#### AIM OF THE TASK:
Repeat every line of the material that follows, word for word.
------
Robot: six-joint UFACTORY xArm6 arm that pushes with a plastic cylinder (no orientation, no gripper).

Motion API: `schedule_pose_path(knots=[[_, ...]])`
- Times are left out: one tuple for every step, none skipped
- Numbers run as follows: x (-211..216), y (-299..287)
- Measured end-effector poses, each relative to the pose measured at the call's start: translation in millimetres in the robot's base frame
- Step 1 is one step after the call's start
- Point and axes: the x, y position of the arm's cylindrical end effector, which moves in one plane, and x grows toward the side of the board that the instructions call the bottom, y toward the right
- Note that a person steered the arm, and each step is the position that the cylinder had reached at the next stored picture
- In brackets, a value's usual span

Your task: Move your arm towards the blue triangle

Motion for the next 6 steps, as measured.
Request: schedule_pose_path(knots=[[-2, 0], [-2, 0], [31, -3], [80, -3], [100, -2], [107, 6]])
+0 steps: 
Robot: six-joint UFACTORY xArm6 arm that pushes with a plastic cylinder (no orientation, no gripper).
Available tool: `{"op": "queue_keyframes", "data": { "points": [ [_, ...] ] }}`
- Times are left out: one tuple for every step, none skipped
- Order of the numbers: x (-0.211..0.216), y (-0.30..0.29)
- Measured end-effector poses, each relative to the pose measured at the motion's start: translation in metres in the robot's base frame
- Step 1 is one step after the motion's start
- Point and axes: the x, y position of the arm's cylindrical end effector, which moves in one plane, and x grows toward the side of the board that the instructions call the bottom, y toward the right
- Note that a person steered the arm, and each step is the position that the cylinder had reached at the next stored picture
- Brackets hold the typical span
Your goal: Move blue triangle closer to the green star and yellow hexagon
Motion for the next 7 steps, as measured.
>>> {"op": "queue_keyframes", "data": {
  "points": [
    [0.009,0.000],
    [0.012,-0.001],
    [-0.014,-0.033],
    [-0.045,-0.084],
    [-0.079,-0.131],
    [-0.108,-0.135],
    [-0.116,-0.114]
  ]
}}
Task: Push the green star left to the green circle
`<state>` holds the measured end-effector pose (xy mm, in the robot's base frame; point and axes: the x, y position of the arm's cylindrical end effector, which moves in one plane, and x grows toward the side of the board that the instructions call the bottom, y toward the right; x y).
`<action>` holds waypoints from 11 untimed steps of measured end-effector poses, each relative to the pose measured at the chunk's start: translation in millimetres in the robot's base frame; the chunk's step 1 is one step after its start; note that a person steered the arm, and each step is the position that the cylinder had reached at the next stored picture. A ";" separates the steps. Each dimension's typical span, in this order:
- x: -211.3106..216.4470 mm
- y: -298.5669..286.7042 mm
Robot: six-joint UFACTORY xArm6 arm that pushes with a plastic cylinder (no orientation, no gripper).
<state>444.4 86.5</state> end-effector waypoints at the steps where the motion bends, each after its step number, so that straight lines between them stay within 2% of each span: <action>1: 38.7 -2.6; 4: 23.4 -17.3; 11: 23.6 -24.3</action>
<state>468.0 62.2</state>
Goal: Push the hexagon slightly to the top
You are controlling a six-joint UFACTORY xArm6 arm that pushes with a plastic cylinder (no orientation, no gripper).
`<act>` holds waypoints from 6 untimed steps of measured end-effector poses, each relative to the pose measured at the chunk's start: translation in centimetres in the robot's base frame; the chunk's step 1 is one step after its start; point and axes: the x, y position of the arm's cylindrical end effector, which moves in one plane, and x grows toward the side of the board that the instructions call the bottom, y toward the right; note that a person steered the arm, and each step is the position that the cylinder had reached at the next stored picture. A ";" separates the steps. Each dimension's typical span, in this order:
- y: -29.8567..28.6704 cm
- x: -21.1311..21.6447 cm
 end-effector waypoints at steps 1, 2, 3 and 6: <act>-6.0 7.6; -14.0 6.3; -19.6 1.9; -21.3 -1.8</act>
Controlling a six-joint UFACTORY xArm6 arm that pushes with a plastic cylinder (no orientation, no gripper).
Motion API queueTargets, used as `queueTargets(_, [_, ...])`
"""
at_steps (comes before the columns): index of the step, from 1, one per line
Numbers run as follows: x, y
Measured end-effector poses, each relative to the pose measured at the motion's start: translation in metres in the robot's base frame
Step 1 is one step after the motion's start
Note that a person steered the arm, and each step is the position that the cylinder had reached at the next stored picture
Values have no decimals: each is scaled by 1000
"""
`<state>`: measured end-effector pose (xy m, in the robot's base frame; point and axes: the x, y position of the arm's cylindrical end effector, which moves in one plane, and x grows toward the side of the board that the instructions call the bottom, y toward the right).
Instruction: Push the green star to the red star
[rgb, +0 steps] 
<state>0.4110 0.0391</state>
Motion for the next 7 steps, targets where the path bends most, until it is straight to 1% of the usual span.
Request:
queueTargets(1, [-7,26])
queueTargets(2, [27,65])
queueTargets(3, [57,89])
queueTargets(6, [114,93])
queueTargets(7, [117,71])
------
#### ANSWER AREA:
Robot: six-joint UFACTORY xArm6 arm that pushes with a plastic cylinder (no orientation, no gripper).

Motion API: `schedule_pose_path(knots=[[_, ...]])`
- Times are left out: one tuple for every step, none skipped
- Numbers run as follows: x (-211..216), y (-299..287)
- Measured end-effector poses, each relative to the pose measured at the call's start: translation in millimetres in the robot's base frame
- Step 1 is one step after the call's start
- Point and axes: the x, y position of the arm's cylindrical end effector, which moves in one plane, and x grows toward the side of the board that the instructions call the bottom, y toward the right
- Note that a person steered the arm, and each step is the position that the cylinder had reached at the next stored picture
- In brackets, a value's usual span

Your task: Move your arm towards the blue triangle

Motion for the next 6 steps, as measured.
Request: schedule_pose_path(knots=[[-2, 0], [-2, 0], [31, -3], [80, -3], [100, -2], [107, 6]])
+0 steps: 
Robot: six-joint UFACTORY xArm6 arm that pushes with a plastic cylinder (no orientation, no gripper).
Available tool: `{"op": "queue_keyframes", "data": { "points": [ [_, ...] ] }}`
- Times are left out: one tuple for every step, none skipped
- Order of the numbers: x (-0.211..0.216), y (-0.30..0.29)
- Measured end-effector poses, each relative to the pose measured at the motion's start: translation in metres in the robot's base frame
- Step 1 is one step after the motion's start
- Point and axes: the x, y position of the arm's cylindrical end effector, which moves in one plane, and x grows toward the side of the board that the instructions call the bottom, y toward the right
- Note that a person steered the arm, and each step is the position that the cylinder had reached at the next stored picture
- Brackets hold the typical span
Your goal: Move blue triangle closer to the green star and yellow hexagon
Motion for the next 7 steps, as measured.
>>> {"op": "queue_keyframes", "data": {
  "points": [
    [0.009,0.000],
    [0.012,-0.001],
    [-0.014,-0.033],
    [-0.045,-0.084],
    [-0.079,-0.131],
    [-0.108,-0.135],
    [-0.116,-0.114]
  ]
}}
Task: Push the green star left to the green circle
`<state>` holds the measured end-effector pose (xy mm, in the robot's base frame; point and axes: the x, y position of the arm's cylindrical end effector, which moves in one plane, and x grows toward the side of the board that the instructions call the bottom, y toward the right; x y).
`<action>` holds waypoints from 11 untimed steps of measured end-effector poses, each relative to the pose measured at the chunk's start: translation in millimetres in the robot's base frame; the chunk's step 1 is one step after its start; note that a person steered the arm, and each step is the position that the cylinder had reached at the next stored picture. A ";" separates the steps. Each dimension's typical span, in this order:
- x: -211.3106..216.4470 mm
- y: -298.5669..286.7042 mm
Robot: six-joint UFACTORY xArm6 arm that pushes with a plastic cylinder (no orientation, no gripper).
<state>444.4 86.5</state> end-effector waypoints at the steps where the motion bends, each after its step number, so that straight lines between them stay within 2% of each span: <action>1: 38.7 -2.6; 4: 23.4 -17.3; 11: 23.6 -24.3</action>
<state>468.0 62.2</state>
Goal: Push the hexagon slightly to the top
You are controlling a six-joint UFACTORY xArm6 arm that pushes with a plastic cylinder (no orientation, no gripper).
`<act>` holds waypoints from 6 untimed steps of measured end-effector poses, each relative to the pose measured at the chunk's start: translation in centimetres in the robot's base frame; the chunk's step 1 is one step after its start; point and axes: the x, y position of the arm's cylindrical end effector, which moves in one plane, and x grows toward the side of the board that the instructions call the bottom, y toward the right; note that a person steered the arm, and each step is the position that the cylinder had reached at the next stored picture. A ";" separates the steps. Each dimension's typical span, in this order:
- y: -29.8567..28.6704 cm
- x: -21.1311..21.6447 cm
 end-effector waypoints at steps 1, 2, 3 and 6: <act>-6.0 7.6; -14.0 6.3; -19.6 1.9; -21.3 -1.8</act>
Controlling a six-joint UFACTORY xArm6 arm that pushes with a plastic cylinder (no orientation, no gripper).
Motion API queueTargets, used as `queueTargets(_, [_, ...])`
"""
at_steps (comes before the columns): index of the step, from 1, one per line
Numbers run as follows: x, y
Measured end-effector poses, each relative to the pose measured at the motion's start: translation in metres in the robot's base frame
Step 1 is one step after the motion's start
Note that a person steered the arm, and each step is the position that the cylinder had reached at the next stored picture
Values have no decimals: each is scaled by 1000
"""
`<state>`: measured end-effector pose (xy m, in the robot's base frame; point and axes: the x, y position of the arm's cylindrical end effector, which moves in one plane, and x grows toward the side of the board that the instructions call the bottom, y toward the right).
Instruction: Push the green star to the red star
[rgb, +0 steps] 
<state>0.4110 0.0391</state>
Motion for the next 7 steps, targets where the path bends most, until it is straight to 1% of the usual span.
Request:
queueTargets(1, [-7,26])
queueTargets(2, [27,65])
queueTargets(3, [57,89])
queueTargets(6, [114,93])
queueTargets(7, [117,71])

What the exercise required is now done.